Directions
Please tell how many of the lines below contain "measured", using only a number.

Source data
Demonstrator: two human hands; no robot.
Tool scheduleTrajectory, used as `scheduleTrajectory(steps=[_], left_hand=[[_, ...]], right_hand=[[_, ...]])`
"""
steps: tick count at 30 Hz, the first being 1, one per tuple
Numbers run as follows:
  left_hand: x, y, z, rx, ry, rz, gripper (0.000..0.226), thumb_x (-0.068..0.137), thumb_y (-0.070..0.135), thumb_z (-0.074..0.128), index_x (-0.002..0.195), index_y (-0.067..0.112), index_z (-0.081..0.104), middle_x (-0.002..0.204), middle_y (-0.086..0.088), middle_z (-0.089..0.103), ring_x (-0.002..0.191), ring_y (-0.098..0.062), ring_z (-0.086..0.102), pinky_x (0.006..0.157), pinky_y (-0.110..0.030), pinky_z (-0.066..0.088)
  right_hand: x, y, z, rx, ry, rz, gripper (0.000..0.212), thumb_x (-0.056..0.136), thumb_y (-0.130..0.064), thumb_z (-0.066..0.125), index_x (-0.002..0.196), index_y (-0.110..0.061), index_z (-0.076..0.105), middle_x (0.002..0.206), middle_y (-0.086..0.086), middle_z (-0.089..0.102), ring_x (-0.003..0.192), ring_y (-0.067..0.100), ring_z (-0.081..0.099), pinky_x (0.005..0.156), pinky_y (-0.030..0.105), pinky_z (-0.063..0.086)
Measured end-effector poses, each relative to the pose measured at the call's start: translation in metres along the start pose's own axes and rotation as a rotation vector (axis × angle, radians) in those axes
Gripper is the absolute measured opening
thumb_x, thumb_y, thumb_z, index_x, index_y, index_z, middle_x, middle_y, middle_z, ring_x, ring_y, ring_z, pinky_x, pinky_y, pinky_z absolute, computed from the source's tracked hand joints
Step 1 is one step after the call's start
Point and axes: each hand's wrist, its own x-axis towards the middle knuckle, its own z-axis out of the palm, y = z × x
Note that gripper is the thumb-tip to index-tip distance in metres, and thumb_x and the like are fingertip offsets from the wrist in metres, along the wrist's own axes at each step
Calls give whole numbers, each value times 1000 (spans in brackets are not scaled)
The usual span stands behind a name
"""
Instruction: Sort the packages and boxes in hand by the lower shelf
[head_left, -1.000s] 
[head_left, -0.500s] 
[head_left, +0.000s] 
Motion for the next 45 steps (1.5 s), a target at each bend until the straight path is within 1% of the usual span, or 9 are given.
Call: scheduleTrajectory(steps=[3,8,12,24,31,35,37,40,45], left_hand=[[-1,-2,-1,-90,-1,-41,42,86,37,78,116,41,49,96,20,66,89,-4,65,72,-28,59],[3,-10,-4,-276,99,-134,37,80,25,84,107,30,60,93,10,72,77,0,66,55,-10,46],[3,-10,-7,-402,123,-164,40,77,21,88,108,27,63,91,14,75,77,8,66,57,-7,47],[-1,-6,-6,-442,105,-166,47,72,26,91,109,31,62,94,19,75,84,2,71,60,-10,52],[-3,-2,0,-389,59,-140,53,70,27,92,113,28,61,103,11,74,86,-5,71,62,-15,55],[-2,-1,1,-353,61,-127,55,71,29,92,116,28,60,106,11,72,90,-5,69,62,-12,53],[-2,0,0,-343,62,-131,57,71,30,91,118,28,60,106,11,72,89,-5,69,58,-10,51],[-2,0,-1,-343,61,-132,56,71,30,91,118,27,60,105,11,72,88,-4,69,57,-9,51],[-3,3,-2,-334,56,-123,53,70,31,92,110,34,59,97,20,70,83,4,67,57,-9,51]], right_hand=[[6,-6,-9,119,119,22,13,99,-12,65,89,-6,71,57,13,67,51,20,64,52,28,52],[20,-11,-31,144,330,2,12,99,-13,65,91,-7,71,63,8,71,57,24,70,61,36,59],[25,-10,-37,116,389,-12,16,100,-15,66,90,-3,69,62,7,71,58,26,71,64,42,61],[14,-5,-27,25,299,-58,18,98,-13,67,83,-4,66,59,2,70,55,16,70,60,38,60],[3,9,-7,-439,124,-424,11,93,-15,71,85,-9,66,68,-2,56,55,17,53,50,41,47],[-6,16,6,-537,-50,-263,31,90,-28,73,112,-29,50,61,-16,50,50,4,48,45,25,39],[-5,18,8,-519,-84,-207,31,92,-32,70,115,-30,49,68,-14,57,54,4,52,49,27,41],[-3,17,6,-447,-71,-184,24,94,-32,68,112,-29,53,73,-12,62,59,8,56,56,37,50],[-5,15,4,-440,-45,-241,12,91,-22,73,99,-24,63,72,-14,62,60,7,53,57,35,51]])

Output for this exercise
2